Dataset excerpts:
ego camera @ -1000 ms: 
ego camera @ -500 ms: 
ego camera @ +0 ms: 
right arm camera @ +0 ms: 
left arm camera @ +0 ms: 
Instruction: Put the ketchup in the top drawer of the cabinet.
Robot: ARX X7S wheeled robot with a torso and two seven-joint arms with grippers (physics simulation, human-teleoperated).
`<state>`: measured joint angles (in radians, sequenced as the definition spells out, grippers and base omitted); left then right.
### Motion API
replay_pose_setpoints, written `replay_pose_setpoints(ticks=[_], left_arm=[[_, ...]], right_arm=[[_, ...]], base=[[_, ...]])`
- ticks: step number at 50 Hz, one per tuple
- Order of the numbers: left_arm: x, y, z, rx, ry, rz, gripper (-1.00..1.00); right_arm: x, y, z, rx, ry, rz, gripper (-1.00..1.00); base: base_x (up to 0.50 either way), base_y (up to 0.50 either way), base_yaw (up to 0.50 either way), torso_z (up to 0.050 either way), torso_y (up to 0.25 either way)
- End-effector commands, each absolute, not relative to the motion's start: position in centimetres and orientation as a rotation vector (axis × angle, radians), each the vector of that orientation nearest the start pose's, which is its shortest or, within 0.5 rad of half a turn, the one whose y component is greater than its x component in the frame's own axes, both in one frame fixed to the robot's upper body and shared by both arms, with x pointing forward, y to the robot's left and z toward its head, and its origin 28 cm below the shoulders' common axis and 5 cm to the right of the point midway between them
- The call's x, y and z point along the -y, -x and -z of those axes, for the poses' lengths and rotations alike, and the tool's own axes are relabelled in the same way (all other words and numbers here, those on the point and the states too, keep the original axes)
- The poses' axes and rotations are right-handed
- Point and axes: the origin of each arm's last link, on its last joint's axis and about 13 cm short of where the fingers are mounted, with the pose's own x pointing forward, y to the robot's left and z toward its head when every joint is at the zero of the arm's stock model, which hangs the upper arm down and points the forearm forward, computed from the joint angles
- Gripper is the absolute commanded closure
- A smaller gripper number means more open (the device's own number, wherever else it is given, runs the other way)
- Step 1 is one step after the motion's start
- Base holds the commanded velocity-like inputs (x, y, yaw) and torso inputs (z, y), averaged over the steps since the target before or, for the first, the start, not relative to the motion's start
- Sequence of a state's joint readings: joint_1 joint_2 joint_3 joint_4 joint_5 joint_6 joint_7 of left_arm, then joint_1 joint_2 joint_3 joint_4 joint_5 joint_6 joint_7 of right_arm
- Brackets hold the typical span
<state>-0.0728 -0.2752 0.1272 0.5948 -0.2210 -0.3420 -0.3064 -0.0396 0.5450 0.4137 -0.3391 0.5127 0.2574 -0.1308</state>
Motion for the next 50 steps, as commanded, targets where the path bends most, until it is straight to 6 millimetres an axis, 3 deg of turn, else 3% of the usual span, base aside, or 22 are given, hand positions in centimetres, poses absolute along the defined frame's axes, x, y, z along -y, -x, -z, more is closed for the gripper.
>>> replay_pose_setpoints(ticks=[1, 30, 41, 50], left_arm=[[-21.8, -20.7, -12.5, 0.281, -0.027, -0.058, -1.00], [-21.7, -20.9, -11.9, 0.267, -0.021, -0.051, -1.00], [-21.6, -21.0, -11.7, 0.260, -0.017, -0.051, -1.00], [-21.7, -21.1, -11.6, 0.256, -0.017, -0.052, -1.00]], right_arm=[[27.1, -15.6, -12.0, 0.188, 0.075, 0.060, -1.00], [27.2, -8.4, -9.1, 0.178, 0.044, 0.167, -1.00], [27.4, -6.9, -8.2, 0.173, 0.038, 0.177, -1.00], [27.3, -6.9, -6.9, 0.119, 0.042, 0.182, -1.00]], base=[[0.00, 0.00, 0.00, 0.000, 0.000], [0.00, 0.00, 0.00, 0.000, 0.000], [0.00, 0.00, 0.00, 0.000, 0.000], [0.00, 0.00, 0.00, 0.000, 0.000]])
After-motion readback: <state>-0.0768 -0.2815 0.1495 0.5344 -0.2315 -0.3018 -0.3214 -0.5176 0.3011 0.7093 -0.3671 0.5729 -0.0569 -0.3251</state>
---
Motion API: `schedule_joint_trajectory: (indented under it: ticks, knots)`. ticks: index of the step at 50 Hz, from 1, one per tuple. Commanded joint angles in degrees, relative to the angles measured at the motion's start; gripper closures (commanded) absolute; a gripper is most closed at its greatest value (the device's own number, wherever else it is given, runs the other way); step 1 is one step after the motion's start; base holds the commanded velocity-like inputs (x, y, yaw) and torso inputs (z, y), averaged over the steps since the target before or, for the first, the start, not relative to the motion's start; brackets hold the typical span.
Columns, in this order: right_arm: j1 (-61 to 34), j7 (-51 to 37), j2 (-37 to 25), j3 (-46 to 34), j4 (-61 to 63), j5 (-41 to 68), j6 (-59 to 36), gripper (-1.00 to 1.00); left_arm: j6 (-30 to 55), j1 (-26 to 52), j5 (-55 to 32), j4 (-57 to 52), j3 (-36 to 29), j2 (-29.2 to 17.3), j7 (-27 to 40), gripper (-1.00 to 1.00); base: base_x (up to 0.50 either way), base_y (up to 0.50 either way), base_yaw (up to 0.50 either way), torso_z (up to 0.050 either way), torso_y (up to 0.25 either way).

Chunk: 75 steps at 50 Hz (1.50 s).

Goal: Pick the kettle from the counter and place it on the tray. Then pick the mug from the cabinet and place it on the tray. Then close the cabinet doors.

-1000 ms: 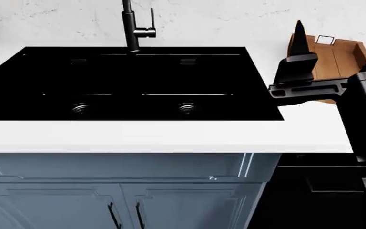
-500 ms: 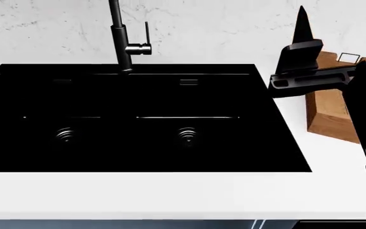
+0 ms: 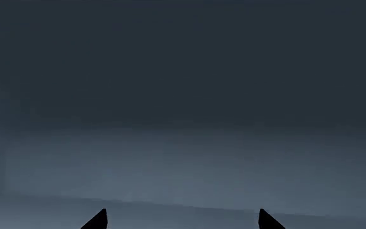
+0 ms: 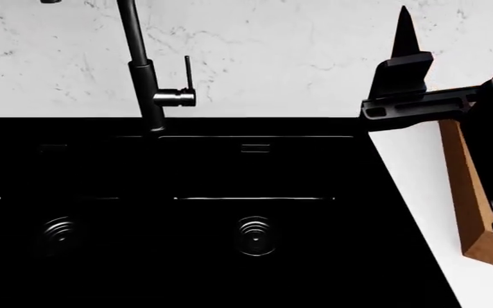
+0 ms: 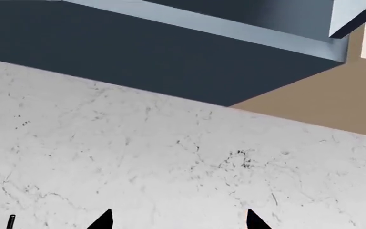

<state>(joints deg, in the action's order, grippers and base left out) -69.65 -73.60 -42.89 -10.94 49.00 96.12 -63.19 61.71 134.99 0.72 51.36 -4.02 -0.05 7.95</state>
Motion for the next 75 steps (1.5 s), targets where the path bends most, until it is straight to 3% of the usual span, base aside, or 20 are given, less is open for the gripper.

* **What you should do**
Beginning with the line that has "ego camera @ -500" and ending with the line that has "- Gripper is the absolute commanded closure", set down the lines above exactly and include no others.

* **Task solution**
ego camera @ -500 ms: 
ego camera @ +0 ms: 
right arm camera @ +0 ms: 
left arm camera @ +0 ms: 
Instruction: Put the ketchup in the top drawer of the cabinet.
Robot: ARX X7S wheeled robot with a torso and two seven-joint arms with grippers (physics simulation, human-teleoperated).
`<state>`: measured joint angles (in radians, sequenced as the definition spells out, grippers and base omitted); left then right.
### Motion API
replay_pose_setpoints, written `replay_pose_setpoints(ticks=[_], left_arm=[[_, ...]], right_arm=[[_, ...]], base=[[_, ...]])`
- ticks: step number at 50 Hz, one per tuple
- Order of the numbers: left_arm: x, y, z, rx, ry, rz, gripper (-1.00..1.00); right_arm: x, y, z, rx, ry, rz, gripper (-1.00..1.00); base: base_x (up to 0.50 either way), base_y (up to 0.50 either way), base_yaw (up to 0.50 either way), torso_z (up to 0.050 either way), torso_y (up to 0.25 either way)
- End-effector commands, each absolute, not relative to the motion's start: position in centimetres and orientation as a rotation vector (axis × angle, radians), each the vector of that orientation nearest the start pose's, which is its shortest or, within 0.5 rad of half a turn, the one whose y component is greater than its x component in the frame's own axes, both in one frame fixed to the robot's upper body and shared by both arms, with x pointing forward, y to the robot's left and z toward its head, and its origin 28 cm below the shoulders' common axis and 5 cm to the right of the point midway between them
- The call's x, y and z point along the -y, -x and -z of those axes, for the poses' lengths and rotations alike, and the tool's own axes are relabelled in the same way (all other words and numbers here, those on the point and the states too, keep the original axes)
- The poses' axes and rotations are right-handed
- Point and axes: the origin of each arm's last link, on its last joint's axis and about 13 cm short of where the fingers are mounted, with the pose's own x pointing forward, y to the robot's left and z toward its head when every joint is at the zero of the arm's stock model, which hangs the upper arm down and points the forearm forward, computed from the joint angles
- Gripper is the absolute commanded closure

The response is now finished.